For a list of BASHing data 2 blog posts see the index page.
DataMatrix codes and data content
The collection manager at a US museum recently shared her experience with very small stick-on labels. The labels needed to have a barcode for machine scanning and the corresponding printed code for eyeball scanning. The code would represent a unique ID and would have a millions-of-IDs capacity.
Her solution was a 5-character ASCII code, base36 encoding of decimal numbers, and DataMatrix barcoding:
If you save the image above as a local file, you can read the barcode using the CLI tool dmtxread, from the dmtx-utils package (website):
There are two easy ways on the command line to convert that base36 code to decimal:
And a simple decimal-to-base36 function was suggested by Nicholas Dunbar:
function decimal_to_base36(){
BASE36=($(echo {0..9} {A..Z}));
arg1=$@;
for i in $(bc <<< "obase=36; $arg1"); do
echo -n ${BASE36[$(( 10#$i ))]}
done && echo
}
But getting back to the dmtxread output, what are "data codewords" and "error codewords" in that barcode, and could the barcode be made even smaller if only 5 characters are being coded?

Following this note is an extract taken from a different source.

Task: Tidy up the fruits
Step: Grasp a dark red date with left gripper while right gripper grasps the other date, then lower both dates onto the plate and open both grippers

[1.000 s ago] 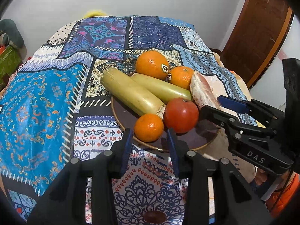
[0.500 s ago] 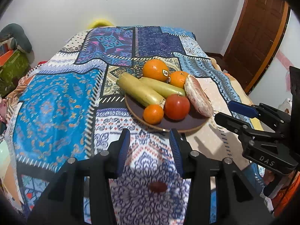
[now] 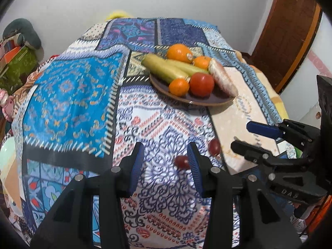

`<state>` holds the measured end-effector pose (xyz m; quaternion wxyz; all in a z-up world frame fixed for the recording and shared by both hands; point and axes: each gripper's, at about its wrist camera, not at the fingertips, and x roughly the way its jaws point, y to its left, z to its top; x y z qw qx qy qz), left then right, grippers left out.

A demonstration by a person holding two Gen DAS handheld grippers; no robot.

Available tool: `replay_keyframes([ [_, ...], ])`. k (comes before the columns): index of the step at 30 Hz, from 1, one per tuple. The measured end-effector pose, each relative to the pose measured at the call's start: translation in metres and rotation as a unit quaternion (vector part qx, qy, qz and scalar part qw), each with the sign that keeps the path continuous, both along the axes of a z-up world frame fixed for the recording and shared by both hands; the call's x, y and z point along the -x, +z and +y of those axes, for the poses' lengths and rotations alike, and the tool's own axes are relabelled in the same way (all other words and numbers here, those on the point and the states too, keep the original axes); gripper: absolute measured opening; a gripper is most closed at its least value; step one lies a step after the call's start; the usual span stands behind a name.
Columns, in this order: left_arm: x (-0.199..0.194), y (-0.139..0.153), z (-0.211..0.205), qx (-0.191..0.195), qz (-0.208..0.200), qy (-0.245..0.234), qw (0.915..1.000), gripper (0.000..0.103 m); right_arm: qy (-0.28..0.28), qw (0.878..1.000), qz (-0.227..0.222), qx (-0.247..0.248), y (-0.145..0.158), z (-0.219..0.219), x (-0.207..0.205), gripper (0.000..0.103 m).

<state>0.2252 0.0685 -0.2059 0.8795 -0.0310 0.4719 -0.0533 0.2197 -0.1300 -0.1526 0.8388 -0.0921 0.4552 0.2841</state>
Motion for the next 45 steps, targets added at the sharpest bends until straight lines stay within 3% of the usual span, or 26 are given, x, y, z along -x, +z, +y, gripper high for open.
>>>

Two excellent resources on DataMatrix barcoding are its Wikipedia page and the GS1 guide. The museum's barcode is 12 rows x 12 columns. The data region in the barcode is the central 10 rows x 10 columns, which (according to the standard for square DataMatrix barcodes) can hold 5 data codewords and 7 error-correcting codewords. Each data or error-correcting codeword is 1 byte.
The "encoding" of bytes into black-and-white squares (1 bit each) in the barcode is complicated, and interested readers should check out the relevant section of the Wikipedia article.
The minimum size of a DataMatrix barcode is 10x10 with a data region of 8x8 and only 3 data codewords allowed (plus 5 error-correcting codewords) (See Table 1-1 in the GS1 guide). The 12x12 barcode chosen by the museum is the smallest that could be used for a 5-character ASCII code.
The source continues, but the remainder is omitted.